ABOUT THIS EXERCISE:
Give back every record verbatim, but not the pictures.

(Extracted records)
'''
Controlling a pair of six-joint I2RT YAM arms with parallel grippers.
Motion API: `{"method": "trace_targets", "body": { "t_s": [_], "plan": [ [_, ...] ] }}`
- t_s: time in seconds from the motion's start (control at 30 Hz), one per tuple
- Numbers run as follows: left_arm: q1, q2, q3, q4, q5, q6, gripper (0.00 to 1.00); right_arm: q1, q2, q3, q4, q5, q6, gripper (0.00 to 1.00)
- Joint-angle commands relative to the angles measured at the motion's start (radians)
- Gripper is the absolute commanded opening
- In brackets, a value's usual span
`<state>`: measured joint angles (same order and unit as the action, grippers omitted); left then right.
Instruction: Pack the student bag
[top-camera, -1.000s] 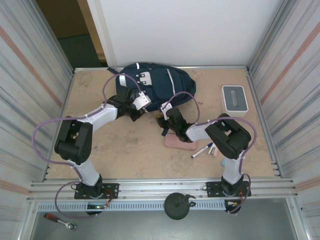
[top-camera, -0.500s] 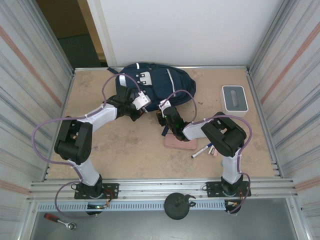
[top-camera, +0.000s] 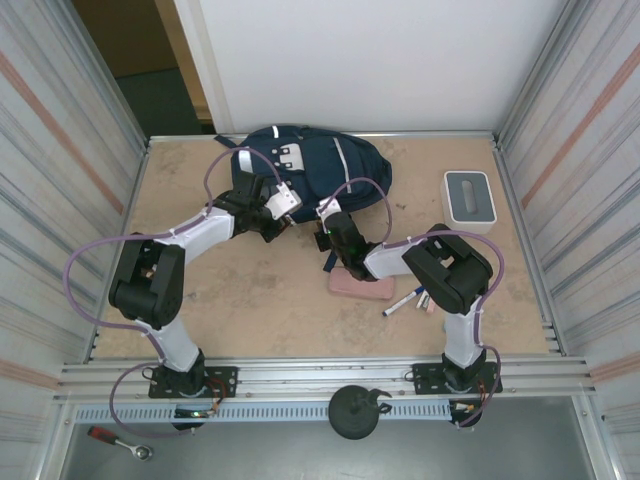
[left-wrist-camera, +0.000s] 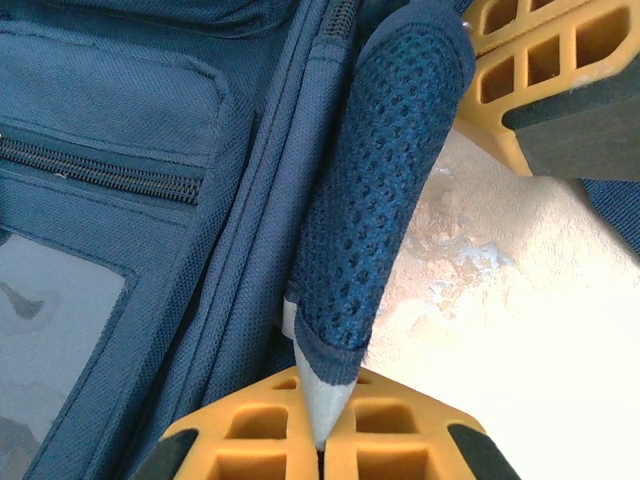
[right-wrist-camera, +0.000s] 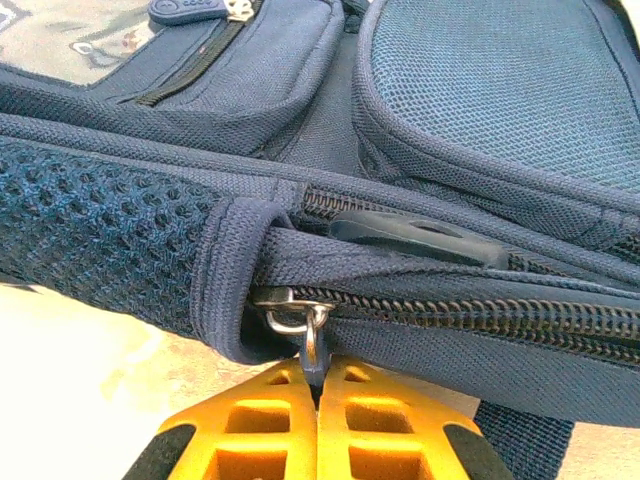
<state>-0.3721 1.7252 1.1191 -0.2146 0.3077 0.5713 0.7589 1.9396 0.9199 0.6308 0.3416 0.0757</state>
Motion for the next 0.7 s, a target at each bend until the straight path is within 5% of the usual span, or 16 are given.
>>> {"method": "trace_targets", "body": {
  "t_s": [0.0, 0.47, 0.67],
  "plan": [
    [0.015, -0.072, 0.001, 0.026, 0.049, -0.007, 0.00, -0.023, -0.067, -0.046, -0.015, 0.056, -0.011, 0.00],
    [0.053, -0.082, -0.036, 0.035, 0.033, 0.016, 0.00, -0.183, -0.198, -0.141, -0.152, 0.019, 0.072, 0.00],
    [0.066, -0.055, -0.031, 0.016, -0.011, 0.036, 0.02, -0.234, -0.217, -0.127, -0.213, -0.117, 0.105, 0.00]
  ]
}}
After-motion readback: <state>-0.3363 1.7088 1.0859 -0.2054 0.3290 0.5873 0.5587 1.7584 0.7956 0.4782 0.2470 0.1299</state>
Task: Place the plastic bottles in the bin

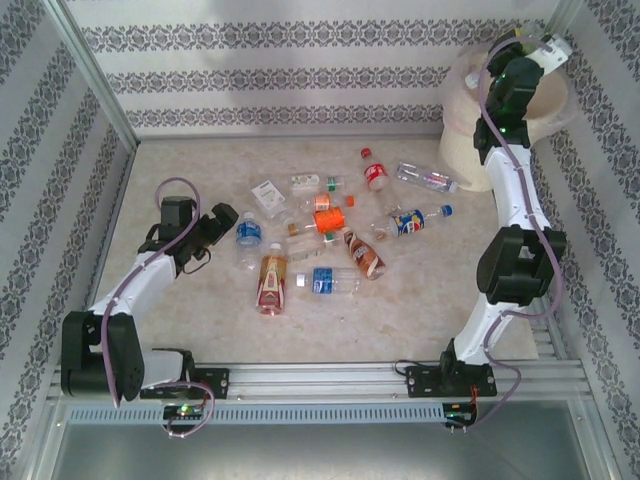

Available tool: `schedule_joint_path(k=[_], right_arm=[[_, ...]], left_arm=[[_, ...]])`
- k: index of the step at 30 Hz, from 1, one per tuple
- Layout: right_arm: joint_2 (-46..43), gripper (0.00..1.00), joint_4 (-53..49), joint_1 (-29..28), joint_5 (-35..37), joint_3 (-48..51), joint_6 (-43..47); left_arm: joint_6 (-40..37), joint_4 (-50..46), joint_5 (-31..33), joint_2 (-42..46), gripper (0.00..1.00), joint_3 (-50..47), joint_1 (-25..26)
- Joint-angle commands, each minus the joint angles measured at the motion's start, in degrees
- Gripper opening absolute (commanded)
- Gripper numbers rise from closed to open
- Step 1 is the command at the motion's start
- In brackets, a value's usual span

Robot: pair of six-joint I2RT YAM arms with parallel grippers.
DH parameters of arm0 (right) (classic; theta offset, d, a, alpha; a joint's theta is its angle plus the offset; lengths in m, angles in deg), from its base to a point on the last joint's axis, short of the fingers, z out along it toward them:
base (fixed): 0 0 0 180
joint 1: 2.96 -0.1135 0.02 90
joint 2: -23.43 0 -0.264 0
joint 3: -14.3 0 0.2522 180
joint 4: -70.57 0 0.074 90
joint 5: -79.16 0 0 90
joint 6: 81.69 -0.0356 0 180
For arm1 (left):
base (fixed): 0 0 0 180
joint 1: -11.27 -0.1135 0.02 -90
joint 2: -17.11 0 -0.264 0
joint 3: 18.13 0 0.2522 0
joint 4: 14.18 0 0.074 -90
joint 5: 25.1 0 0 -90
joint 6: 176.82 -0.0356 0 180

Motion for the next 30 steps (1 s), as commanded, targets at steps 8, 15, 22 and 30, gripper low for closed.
schedule_joint_path(k=[8, 15, 22, 30], right_arm=[[6.0, 0.45, 10.6, -5.5, 7.3, -6.7, 30.6], [14.0, 0.46, 16.7, -9.9, 16.9, -15.0, 52.3], [16.8, 0.50, 18.8, -12.0, 21.5, -17.7, 58.7], [17.1, 0.54, 19.3, -13.2, 27.8, -16.7, 57.9]], left_arm=[[-0.8, 2.8, 0.9, -0.7, 0.99, -0.2, 0.5], [-0.4, 4.0, 0.2, -2.0, 1.00, -0.9, 0.5], [-0.2, 5.1, 0.6, -2.5, 1.00, -1.8, 0.5], [0.2, 7.8, -1.3, -5.6, 1.00, -1.9, 0.5]])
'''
WRITTEN SOLUTION:
Controlling a pair of six-joint I2RT YAM arms with parallel grippers.
Motion API: `{"method": "trace_targets", "body": { "t_s": [_], "plan": [ [_, ...] ] }}`
- t_s: time in seconds from the motion's start (control at 30 Hz), one per tuple
- Numbers run as follows: left_arm: q1, q2, q3, q4, q5, q6, gripper (0.00 to 1.00); right_arm: q1, q2, q3, q4, q5, q6, gripper (0.00 to 1.00)
- Joint-angle commands relative to the angles measured at the motion's start (radians)
- Gripper is the absolute commanded opening
- In brackets, a value's usual span
`<state>`: measured joint angles (same order and unit as the action, grippers omitted); left then right.
Instruction: Pack the student bag
[top-camera, -1.000s] 
[top-camera, -0.500s] 
[top-camera, +0.000s] 
[left-wrist-camera, +0.000s] 
[right-wrist-camera, +0.000s] 
<state>-0.3721 1.7252 1.1191 -0.2146 0.3077 0.5713 0.7589 1.9396 0.9199 0.6308 0.3416 0.0757</state>
Motion for the next 0.7 s, a target at each bend until the straight path is within 5% of the usual span, or 16 are given.
>>> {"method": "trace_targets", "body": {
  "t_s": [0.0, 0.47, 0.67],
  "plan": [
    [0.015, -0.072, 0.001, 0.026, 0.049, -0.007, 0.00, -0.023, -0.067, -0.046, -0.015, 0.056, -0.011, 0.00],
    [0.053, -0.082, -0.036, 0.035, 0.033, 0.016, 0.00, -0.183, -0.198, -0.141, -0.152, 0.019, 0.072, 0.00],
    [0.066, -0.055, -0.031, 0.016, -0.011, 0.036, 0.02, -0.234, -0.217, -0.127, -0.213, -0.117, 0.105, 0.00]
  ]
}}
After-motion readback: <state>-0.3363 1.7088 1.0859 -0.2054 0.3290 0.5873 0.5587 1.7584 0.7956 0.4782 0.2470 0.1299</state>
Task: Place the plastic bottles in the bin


Available tool: `schedule_joint_path(k=[_], right_arm=[[_, ...]], left_arm=[[_, ...]])`
- k: index of the step at 30 Hz, from 1, one per tuple
- Layout: right_arm: joint_2 (-46..43), gripper (0.00..1.00), joint_4 (-53..49), joint_1 (-29..28), joint_5 (-35..37), joint_3 (-48..51), joint_6 (-43..47); left_arm: joint_6 (-40..37), joint_4 (-50..46), joint_5 (-31..33), joint_2 (-42..46), gripper (0.00..1.00), joint_3 (-50..47), joint_1 (-25..26)
- Joint-angle commands, each minus the joint angles measured at the motion's start, in degrees
- Gripper opening absolute (commanded)
- Gripper numbers rise from closed to open
- Step 1 is the command at the motion's start
- In brackets, a value's usual span

Robot: pair of six-joint I2RT YAM arms with parallel grippers.
DH parameters of arm0 (right) (classic; theta offset, d, a, alpha; a joint's theta is its angle plus the offset; lengths in m, angles in deg), from its base to a point on the last joint's axis, short of the fingers, z out along it toward them:
base (fixed): 0 0 0 180
joint 1: 2.96 -0.1135 0.02 90
joint 2: -23.43 0 -0.264 0
joint 3: -14.3 0 0.2522 180
joint 4: -70.57 0 0.074 90
joint 5: -79.16 0 0 90
joint 6: 81.69 -0.0356 0 180
For arm1 (left):
base (fixed): 0 0 0 180
joint 1: -11.27 -0.1135 0.02 -90
joint 2: -17.11 0 -0.264 0
joint 3: 18.13 0 0.2522 0
joint 4: 14.18 0 0.074 -90
joint 5: 25.1 0 0 -90
joint 6: 176.82 -0.0356 0 180

Motion for the next 30 steps (1 s), as commanded, targets at steps 8, 15, 22 and 30, gripper low for closed.
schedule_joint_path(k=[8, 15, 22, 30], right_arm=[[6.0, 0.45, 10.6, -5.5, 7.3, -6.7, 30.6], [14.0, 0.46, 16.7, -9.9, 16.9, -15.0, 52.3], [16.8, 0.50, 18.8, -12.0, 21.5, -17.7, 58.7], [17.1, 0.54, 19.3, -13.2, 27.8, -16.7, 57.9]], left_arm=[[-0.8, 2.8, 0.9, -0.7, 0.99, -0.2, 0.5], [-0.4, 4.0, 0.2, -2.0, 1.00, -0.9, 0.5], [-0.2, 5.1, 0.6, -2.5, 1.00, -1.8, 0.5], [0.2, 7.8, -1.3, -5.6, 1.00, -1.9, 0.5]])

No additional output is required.